Gestern abend drehte sich unsere Diskussion um Arbeitnehmerei (vs. Sklaverei).

Ich habe Ugander kennengelernt, die sich teilweise schaemen, in einem Anstellungsverhaeltnis zu sein; sie verheimlichen diesen Fakt vor ihrer Familie und bevorzugen, in anderen Staedten zu arbeiten und das Geld an die Familie zu schicken und geheimzuhalten, wie sie an die Finanzen rankommen. Anstellung ist fuer sie der Verlust der eigenen Freiheit. Es geht nicht um der Fakt, dass man nicht arbeiten will, aber nicht in einer Anstellung. Eigener Chef ja, aber Angestellter oder Arbeiter, nein.

Unser Hausmaedchen in Uganda sieht sich selbst nicht als Angestellte, eher als unsere „Tochter“. Wir schicken sie von Montag bis Freitag in die Schule, bezahlen die Schulgebuehren, kaufen ihre Schulbuecher, kleiden sie ein, verpflegen sie und bringen sie unter; auch erhaelt sie ein kleines Taschengeld, aber keinen Lohn.
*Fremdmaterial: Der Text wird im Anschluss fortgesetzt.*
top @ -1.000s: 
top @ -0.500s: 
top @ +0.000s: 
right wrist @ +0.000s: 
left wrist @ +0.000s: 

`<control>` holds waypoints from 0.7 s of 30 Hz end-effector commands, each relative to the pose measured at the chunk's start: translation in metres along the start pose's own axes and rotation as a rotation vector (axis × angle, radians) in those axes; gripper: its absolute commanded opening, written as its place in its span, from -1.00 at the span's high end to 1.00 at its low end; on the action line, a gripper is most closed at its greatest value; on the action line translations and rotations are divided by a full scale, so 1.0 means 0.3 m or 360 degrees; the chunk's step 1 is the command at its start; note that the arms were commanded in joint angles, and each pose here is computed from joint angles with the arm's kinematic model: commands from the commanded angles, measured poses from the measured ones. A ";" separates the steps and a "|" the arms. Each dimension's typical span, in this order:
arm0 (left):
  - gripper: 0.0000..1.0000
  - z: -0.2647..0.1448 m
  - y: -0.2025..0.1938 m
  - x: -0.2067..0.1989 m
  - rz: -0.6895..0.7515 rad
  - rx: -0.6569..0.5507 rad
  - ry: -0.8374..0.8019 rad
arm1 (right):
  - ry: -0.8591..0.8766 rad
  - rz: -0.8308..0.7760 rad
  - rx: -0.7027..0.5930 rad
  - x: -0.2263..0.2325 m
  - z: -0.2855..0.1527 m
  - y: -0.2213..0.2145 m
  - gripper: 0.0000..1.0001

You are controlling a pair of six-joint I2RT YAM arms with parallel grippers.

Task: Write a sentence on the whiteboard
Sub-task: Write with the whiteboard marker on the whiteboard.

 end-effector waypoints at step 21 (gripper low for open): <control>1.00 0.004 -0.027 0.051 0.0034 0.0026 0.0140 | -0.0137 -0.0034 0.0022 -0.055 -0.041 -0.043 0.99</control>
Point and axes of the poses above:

Im Gegenzug zu unseren Leistungen putzt sie das Haus an Wochenenden, buegelt die Waesche und kocht. Finanziell kostet sie uns mehr als eine Angestellte, denn einer Angestellten wuerden wir zwischen 80,000 und 120,000 UGX (Ugandische Schilling) zahlen und sie wuerde Montag bis Samstag volltags dasein, also 60 Stunden fuer ungefaehr 40 EUR monatlich.

Unser Hausmaedchen kostet uns vielleicht das Doppelte, muss aber mit uns leben und fragen, wenn sie mal am Wochenende oder abends das Haus verlassen will. Freunde darf sie nur nach vorheriger Absprache empfangen und sie muss uns um Geld bitten, wenn sie zum Frisoer will oder ihre Wuensche auf der Einkaufsliste mit aufschreiben, damit diese von uns besorgt werden beim Grosseinkauf am Wochenende.

Meine Familie nennt das „Sklaverei“. Zurecht?

In the garden

Unser Maedchen fuehlt sich nicht ausgenutzt, eher bevorzugt und priveligiert, denn nur wenige Ugander bekommen die Chance, mit Muzungus (Weissen) zu leben und deren Lebensweise und Haus zu teilen.

Wie ist das mit den Deutschen, die in Ein-Euro-Jobs sind? Meine Familie ist der einheitlichen Meinung, dass die meisten sich voellig unterbezahlt fuehlen und dass es fuer Unternehmen nichts bringt, diese Leute einzustellen. Der Aufwand, sie einzuarbeiten und dann die geringe Motivation und Ergebnisse, die zurueckkommen, sind der Liebe nicht wert. Erfahrungen sind, dass die meisten sich ausgenutzt fuehlen.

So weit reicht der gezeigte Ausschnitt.